The impact of Mr. Mallard's first name, Brently, is less clear. Traditionally, Brently means "hill, mount" (source). Maybe this is a reference to the alive outside world that Mrs. Mallard only looks on from her window. Any other ideas?
Finally, the two sisters, Louise (Mrs. Mallard) and Josephine, both have first names that are feminized versions of male names. In both her first and last names, then, Mrs. Mallard is identified according to some male original. She's taken her husband's last name, her first name originated as a boy's name, and people refer to her as Mrs. She can't escape her status as a woman defined by and in relation to other men.
Thoughts and Opinions
For much of the story, we're treated to Mrs. Mallard's thought process as she copes with the experience of her husband's death and starts almost instantly to get excited about the potential freedom that can bring. We learn most about Mrs. Mallard's character from witnessing her move through a series of thoughts about her husband's death. In this moment, she seems to abandon love for selfhood:
What could love, the unsolved mystery, count for in face of this possession of self-assertion which she suddenly recognized as the strongest impulse of her being! […] 'Free! Body and soul free!' she kept whispering. (15-16)
Mrs. Mallard rejects grand concepts and loving connections because she's experiencing the "strongest impulse of her being": freedom. Being free suddenly matters to her more than anything else. And, while this epiphany seems sudden, it appears like she's been waiting for this feeling a long time, and just didn't know how to put it into words.

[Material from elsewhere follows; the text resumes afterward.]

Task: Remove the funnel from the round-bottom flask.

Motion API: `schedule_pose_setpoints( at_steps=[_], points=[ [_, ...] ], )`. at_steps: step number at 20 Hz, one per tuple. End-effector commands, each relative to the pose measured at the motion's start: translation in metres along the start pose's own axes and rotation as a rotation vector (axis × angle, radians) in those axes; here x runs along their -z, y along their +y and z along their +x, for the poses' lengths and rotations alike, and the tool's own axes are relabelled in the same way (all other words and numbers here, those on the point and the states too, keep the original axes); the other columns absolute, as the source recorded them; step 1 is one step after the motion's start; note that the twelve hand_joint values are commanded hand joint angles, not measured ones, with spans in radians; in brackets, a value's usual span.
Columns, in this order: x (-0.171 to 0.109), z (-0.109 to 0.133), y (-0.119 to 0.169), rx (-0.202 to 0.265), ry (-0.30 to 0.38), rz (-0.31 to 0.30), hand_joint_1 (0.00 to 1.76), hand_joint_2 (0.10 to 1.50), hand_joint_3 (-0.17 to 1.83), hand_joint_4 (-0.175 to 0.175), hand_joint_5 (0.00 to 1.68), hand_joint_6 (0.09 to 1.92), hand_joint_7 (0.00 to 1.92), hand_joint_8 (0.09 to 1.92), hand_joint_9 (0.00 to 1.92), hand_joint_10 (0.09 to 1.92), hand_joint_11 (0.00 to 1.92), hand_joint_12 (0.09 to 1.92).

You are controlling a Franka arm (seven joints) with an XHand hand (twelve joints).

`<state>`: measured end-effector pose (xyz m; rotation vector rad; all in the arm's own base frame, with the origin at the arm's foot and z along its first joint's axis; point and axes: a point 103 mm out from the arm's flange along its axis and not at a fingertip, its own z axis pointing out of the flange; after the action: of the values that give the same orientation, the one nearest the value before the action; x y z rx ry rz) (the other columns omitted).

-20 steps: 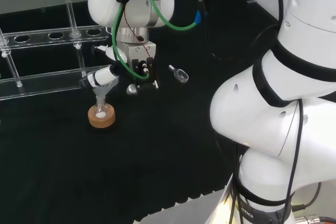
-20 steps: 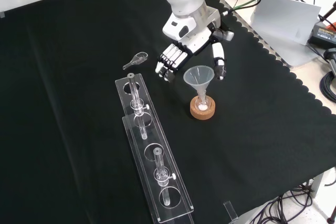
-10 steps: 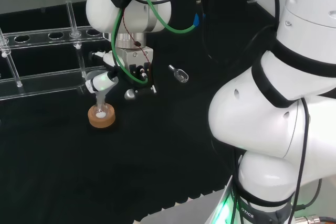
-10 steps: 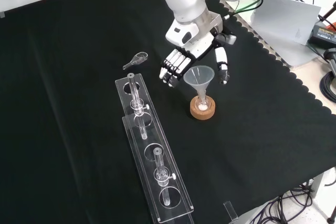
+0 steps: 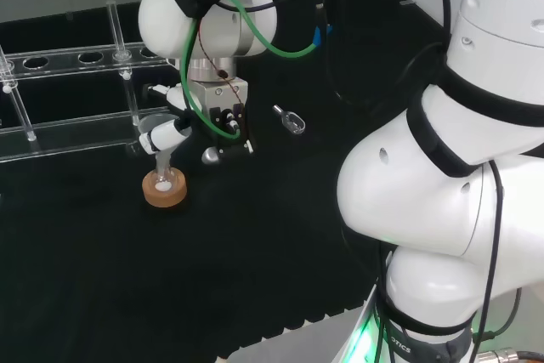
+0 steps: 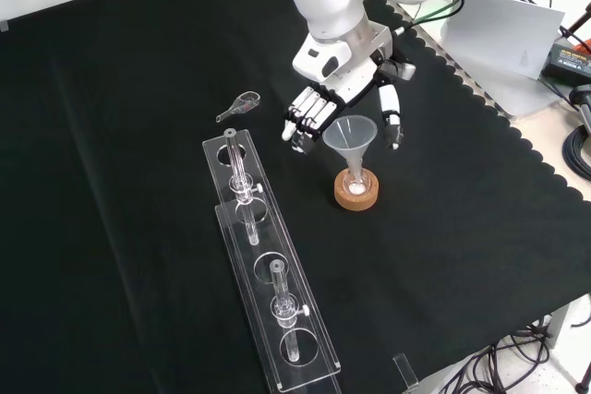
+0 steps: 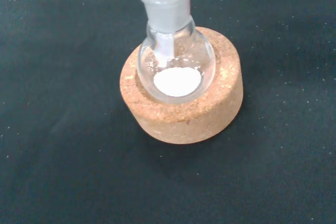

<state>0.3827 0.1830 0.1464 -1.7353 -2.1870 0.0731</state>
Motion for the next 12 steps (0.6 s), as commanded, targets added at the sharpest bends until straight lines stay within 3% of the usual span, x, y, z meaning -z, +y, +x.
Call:
schedule_pose_setpoints(
  at_steps=[1, 12],
  points=[
    [0.0011, 0.0034, -0.0008, 0.014, -0.007, -0.002, 0.43, 0.70, 0.00, -0.016, 0.10, 0.09, 0.15, 0.44, 0.00, 0.43, 0.00, 0.82],
    [-0.0037, 0.0065, -0.0021, 0.011, -0.011, 0.019, 0.43, 0.70, 0.00, -0.019, 0.13, 0.09, 0.16, 0.52, 0.00, 0.54, 0.00, 0.87]
  ],
)
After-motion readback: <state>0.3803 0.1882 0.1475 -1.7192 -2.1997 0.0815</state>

Up until she got the news, she says, she'd been worried about how much more life she had to live (19). Only with the idea of freedom made possible (granted, through a tragic event), does she start getting excited about the rest of her lifespan.
Even as Chopin presents us with Mrs. Mallard's thoughts, though, it's up to us readers to decide what kind person she is: so callous that she can put aside her husband's death easily; or so deeply troubled that it would take an event of this magnitude to make her feel anything.